Tuesday, April 7, 2015

Review of The Man with the Golden Arm by Preminger

I'm writing a screenplay about the resurgence of heroin on the streets of America, particularly in the Northeast. I'm combining the personal with the political to produce a screenplay that deals with the ongoing epidemic and the response to it. The screenplay is based around my home city of Binghamton, NY and the 81 North corridor that includes Syracuse and Scranton. Yet the heroin epidemic is not limited to those places. It is, perhaps, even more severe in places in Massachusetts and Vermont. The news coverage has been comprehensive and police are better equipped to deal with the problem. But, the drug keeps coming into the US and so far the problem has not been fully addressed. So, my screenplay is depiction of the drama that has played out here and taken the lives of two of my friends and one of my old teammates from teener league baseball. I felt their stories needed to be told. This epidemic needs to be halted.

The film The Man with the Golden Arm deals with the struggles with addiction that the character of Frankie deals with. As the film opens he has just returned from a clinic where he has received treatment and is now clean. Frankie comes back to his wife who is disabled and that foreshadows is remission to heroin and a gambler's life. Contrary to what I thought the "golden arm" doesn't have anything to do with heroin. It refers to Frankie's talent as a card shark.

I was most concerned with the depictions of addiction that beset Frankie. When he relapses for the first time I cringed watching him walk into the heroin dealer's place to get a fix. The music is rousing and when the lampshade is pulled down, you know that Frankie has given in to his addiction. It is a sad, bitter scene. It isn't until he meets up with Kim Novak at her apartment that Frankie is freed from heroin. In a great scene, albeit tragic, Sinatra goes through the struggles of withdrawal and comes out alive only to be accused of murder. The story climaxes when Frankie's wife is revealed to be a phony and the murderer of the heroin dealer. The film ends with Sinatra and Novak walking out of the urban area presumably to a better fate then what was previously in store for them if they remained in ghetto.

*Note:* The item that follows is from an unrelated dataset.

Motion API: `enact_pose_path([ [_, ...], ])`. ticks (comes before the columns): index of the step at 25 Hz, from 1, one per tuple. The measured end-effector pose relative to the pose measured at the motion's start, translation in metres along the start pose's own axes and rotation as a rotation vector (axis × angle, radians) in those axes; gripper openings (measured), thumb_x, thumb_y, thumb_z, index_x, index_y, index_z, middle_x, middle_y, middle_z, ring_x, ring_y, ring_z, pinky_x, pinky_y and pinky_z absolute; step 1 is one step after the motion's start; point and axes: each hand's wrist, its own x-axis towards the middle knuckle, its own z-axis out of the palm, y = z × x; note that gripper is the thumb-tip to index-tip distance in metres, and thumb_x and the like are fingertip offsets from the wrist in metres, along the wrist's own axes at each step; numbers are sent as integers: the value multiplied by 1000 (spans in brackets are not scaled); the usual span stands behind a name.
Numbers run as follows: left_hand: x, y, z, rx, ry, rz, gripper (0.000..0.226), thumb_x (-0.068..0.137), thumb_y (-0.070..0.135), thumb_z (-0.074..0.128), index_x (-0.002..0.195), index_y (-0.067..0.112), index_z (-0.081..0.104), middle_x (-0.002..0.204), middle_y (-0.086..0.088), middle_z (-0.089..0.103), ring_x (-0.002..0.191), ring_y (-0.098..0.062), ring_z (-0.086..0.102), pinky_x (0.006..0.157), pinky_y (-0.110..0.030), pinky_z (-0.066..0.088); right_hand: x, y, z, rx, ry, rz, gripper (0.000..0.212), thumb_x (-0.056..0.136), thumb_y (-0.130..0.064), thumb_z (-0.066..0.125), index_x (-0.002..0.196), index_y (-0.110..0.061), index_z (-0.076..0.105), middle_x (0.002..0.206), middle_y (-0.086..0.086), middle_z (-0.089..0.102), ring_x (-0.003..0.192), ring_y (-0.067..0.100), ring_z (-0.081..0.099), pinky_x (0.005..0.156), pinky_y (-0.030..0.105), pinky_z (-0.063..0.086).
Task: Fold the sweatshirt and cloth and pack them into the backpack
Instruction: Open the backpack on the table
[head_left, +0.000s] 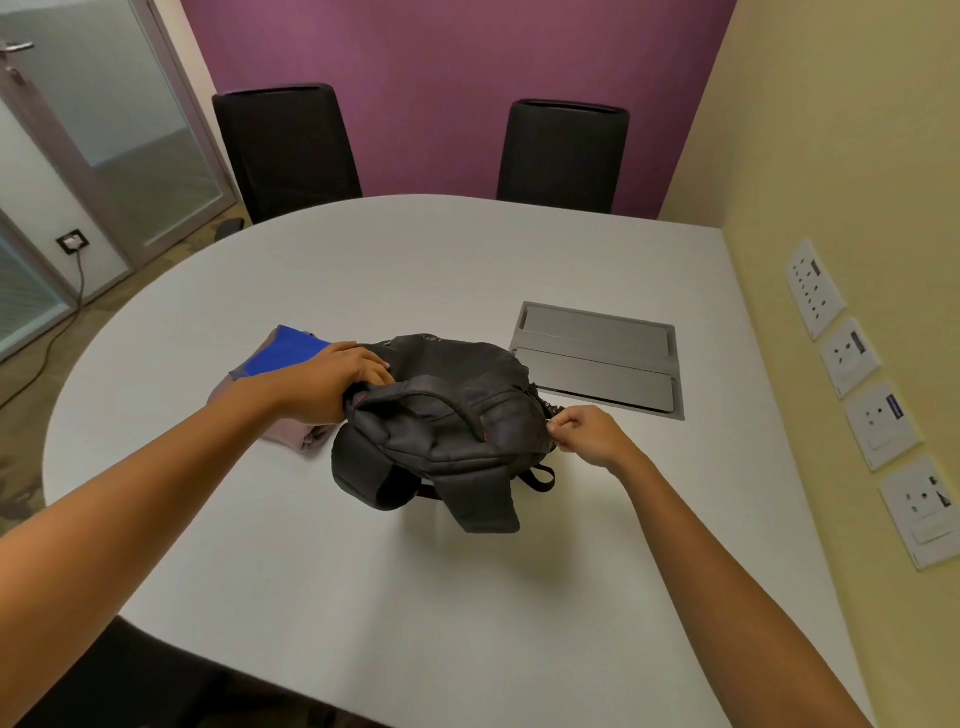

I had seen this film at MOMA's exhibition about Jazz in film when I was living in NYC. It was just as powerful then the first time I saw it as when I viewed on VOD on my home computer. It also narratively illustrates the heroin epidemic of the 40s and 50s. Sinatra is an urbanite jazz muscisian who is struggling to survive in the city and talks of moving out, but he just can't kick his habit of gambling and using heroin. This was indicative of the culture that surround heroin in the 40s and 50s when users were artistic types who lived in cities.

This film has a rather upbeat ending. The woman who was trapping Sinatra gets arrested and Frankie is free to leave with Novak and start a new life. It shows that addiction can be overcome. There is a way out of places like the one Frankie and Novak lived in and made a meager living..

This was a great film Perhaps the classic film about heroin addiction. It made Sinatra a bonnafied star and it was also Novak's break which led to Vertigo. It's too bad Novak couldn't find any roles later on her career. I thought she put in a great performance in this film. I"m sure I'll come across this film again.